FDA states that these companies “should take prompt action to address any violations identified in this letter. Failure to adequately address this matter may result in regulatory action being initiated by the FDA without further notice.  These actions include, but are not limited to, seizure and injunction.” FDA states “if you believe that your products are not in violation of the FD&C Act, include your reasoning and any supporting information for our consideration as part of your response.”

Implications: The FDA efforts could create financial and logistical challenges for retailers and manufactures of chest binders used by transgender and nonbinary people. These challenges could result in access challenges for consumers, such as those relating to supply and cost.

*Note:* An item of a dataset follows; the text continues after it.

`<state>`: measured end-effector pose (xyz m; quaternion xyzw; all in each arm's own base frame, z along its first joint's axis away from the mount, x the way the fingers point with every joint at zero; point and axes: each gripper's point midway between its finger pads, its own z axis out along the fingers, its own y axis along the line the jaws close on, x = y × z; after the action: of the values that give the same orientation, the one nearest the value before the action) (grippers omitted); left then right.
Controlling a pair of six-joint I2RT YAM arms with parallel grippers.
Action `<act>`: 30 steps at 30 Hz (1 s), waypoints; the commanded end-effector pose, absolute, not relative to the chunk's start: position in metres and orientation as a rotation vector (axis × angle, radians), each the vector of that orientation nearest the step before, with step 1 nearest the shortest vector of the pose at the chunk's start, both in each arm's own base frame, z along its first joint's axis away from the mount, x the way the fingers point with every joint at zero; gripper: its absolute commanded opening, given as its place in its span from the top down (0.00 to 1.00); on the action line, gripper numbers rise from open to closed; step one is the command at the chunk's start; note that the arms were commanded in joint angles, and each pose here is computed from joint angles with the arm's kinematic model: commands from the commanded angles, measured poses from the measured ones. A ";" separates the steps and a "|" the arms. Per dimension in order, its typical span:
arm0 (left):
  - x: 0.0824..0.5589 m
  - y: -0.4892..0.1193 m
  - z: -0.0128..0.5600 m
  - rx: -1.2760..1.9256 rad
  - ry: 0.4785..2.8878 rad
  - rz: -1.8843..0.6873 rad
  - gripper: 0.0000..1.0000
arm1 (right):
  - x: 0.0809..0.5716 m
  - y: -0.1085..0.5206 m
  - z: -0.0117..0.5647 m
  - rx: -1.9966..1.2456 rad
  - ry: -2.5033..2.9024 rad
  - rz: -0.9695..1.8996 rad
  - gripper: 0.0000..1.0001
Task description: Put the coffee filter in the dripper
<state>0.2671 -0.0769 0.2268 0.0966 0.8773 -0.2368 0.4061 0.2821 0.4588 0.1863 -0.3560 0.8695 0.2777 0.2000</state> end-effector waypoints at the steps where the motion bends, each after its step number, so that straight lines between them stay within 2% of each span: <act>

Purpose: “To establish professional guidelines for the mental health evaluation and treatment of inmates meeting the diagnostic criteria’ for Gender Dysphoria (GD) to assist their progress toward recovery, while reducing or eliminating the frequency and severity of symptoms and associated negative outcomes.” Restricts the Bureau of Prisons (BOP) from providing surgical and hormonal medical services related to gender affirming care and offering accommodations. Specifically, the guidance:

  • Prioritizes mental health care in the treatment of gender dysphoria, emphasizing assessment of comorbid psychiatric conditions, and collection of past medical records.
  • Connects guidance to the gender ideology Executive Order (described in above entry) which “prohibits the Bureau from expending federal funds for ‘any medical procedure, treatment, or drug for the purpose of conforming an inmate’s appearance to that of the opposite sex’” unless prohibited by court order. While referencing the Executive Order, it also states that the policy is being adopted independent of the Order.
  • States that treatment plans should be individualized and address all identified medical and psychiatric concerns but prohibits BOP from providing gender affirming surgeries and hormone therapy for those not currently receiving hormones.
  • Requires a “rapid discontinuation” tapering plan for those already but recently receiving hormones as a part of gender affirming care and an “appropriately paced” discontinuation plan for those who have received hormones for “extended periods.” States that for those who have had gender affirming surgeries and have been on hormones for an extended period, “it may not be appropriate…for the initial tapering plan to include cessation of hormones. But tapering plans should be reevaluated regularly.”
  • Prohibits BOP from providing (and says BOP may confiscate items related to) “social accommodation,” defined to include clothing, cosmetics, and other items like binders to help an inmate’s appearance align with their gender identity.

Implications:

  • Marks an area where federal restrictions around gender affirming care extend to adults.
  • Suggests that GD may be the result of, and addressed by, treatment of comorbid psychiatric conditions and prioritizes mental health interventions to the exclusion of other medical interventions that are widely considered best practice and not seen as interchangeable. As such, the policy could stand to negatively impact the well-being of transgender and nonbinary inmates in federal prisons seeking medically necessary gender affirming care. In addition, unwanted physical and emotional symptoms can occur because of hormone discontinuation.
  • By restricting and/or confiscating “social accommodation” this policy puts up barriers to social transition and goes beyond medical restrictions.
  • Uses the definitions section to reject the existence of transgender people’s identities stating that gender identity “does not provide a meaningful basis for identification.”
  • The Gender Ideology Executive Order is being challenged in court, parts of which are subject to preliminary injunctions. This includes a case in which a federal judge temporarily enjoined federal prisons from withholding gender affirming care from inmates as a result of the order. It is yet to be seen how the new policy will intersect with the existing injunction but the judge has ordered the administrative record for the BOP policy be filed with the court.